- **Records for the task**:
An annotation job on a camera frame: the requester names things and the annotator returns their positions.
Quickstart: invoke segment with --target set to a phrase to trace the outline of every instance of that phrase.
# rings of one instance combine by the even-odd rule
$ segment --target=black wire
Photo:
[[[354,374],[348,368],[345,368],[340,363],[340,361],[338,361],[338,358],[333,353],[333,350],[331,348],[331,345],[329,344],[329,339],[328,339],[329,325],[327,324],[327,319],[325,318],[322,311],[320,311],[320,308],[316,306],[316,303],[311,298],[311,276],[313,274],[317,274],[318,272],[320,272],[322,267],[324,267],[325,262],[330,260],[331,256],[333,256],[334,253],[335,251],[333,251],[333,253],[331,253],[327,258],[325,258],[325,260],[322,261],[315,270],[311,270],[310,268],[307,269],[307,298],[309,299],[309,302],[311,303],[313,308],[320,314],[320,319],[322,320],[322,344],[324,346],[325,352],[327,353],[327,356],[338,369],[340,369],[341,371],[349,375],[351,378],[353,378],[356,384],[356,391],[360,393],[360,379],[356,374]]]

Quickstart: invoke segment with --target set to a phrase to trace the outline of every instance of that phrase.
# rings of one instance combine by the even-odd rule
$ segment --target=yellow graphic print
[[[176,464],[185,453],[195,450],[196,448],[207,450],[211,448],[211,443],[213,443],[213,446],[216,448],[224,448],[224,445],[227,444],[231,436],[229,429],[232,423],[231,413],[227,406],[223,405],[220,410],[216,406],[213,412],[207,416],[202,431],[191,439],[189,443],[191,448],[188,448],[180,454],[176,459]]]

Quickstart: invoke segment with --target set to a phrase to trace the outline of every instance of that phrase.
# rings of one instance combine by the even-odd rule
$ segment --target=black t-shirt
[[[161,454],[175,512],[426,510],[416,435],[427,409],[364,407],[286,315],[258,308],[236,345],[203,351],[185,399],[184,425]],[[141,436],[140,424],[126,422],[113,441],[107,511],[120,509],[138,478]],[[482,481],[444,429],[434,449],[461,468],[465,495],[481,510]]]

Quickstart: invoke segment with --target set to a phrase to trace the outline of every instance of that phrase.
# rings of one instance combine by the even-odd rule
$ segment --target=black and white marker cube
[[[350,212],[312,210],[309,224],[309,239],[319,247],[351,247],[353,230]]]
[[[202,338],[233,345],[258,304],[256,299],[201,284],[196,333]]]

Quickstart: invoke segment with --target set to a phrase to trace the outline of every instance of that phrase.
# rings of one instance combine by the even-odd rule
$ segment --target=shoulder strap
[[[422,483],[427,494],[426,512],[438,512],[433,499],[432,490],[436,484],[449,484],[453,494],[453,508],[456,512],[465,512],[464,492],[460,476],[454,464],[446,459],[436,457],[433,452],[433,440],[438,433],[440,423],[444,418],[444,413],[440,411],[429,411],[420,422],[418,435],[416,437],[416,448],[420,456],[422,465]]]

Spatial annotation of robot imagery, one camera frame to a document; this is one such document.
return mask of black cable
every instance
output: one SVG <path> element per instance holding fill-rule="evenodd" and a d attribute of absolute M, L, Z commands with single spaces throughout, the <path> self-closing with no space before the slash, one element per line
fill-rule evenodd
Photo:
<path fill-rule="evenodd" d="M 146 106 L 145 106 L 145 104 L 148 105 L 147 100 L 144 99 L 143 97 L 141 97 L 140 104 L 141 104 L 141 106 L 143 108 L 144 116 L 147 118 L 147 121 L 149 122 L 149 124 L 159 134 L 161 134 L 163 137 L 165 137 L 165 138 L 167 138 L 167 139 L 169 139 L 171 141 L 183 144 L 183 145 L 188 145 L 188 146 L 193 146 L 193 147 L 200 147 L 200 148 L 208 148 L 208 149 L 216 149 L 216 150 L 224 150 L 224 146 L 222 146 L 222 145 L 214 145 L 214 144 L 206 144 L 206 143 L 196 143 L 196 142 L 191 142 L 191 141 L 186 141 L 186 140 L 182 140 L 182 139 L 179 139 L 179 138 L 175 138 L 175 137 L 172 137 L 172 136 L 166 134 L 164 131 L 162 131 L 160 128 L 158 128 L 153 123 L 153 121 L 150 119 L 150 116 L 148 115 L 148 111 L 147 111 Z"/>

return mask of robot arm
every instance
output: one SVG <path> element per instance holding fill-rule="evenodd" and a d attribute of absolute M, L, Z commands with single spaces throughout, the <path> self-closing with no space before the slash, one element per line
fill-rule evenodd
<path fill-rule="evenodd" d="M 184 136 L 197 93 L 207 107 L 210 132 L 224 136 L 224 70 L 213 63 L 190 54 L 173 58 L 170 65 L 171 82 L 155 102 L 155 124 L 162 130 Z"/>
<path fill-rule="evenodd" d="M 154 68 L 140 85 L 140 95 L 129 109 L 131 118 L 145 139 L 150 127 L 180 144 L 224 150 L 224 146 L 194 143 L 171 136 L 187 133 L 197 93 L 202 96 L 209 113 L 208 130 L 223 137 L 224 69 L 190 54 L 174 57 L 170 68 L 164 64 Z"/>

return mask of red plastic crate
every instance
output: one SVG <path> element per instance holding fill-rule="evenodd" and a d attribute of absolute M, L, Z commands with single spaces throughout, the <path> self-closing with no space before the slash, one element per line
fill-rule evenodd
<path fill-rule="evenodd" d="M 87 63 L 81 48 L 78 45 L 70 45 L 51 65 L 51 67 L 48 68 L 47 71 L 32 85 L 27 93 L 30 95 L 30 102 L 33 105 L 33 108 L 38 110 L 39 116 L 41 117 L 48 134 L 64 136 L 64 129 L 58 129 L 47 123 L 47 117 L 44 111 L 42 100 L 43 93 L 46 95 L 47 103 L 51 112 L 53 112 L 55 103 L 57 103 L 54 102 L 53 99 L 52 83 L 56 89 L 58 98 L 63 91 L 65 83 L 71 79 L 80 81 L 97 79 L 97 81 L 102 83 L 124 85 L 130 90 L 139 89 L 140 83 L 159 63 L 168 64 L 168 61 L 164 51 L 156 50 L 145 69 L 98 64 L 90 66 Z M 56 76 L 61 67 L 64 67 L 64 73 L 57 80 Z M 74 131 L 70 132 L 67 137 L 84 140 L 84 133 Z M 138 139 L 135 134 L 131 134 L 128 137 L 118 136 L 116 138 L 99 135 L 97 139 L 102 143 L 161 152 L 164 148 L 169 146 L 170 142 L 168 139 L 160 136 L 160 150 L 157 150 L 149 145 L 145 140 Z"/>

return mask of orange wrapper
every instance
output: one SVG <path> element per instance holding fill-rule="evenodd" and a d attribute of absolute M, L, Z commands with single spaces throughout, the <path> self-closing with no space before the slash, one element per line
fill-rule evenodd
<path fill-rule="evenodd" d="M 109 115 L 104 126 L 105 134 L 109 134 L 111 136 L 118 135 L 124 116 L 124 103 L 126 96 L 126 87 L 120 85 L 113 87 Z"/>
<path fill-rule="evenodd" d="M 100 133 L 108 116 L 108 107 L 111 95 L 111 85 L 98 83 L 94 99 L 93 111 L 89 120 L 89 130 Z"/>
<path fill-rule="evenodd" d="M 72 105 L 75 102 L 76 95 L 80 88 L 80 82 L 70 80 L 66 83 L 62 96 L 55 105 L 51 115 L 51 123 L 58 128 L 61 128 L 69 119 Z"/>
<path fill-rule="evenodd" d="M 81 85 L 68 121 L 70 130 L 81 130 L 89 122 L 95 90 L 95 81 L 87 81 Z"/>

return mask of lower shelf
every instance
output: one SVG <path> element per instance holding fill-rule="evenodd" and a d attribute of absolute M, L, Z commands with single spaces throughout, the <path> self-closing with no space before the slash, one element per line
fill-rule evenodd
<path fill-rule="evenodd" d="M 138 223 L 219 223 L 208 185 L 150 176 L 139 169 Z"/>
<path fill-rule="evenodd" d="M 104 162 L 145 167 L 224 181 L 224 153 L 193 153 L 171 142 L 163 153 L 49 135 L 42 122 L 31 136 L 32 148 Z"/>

- **What to produce**:
Answer with a single number: the count of lines in the records that contain "annotation".

- **Result for this task**:
2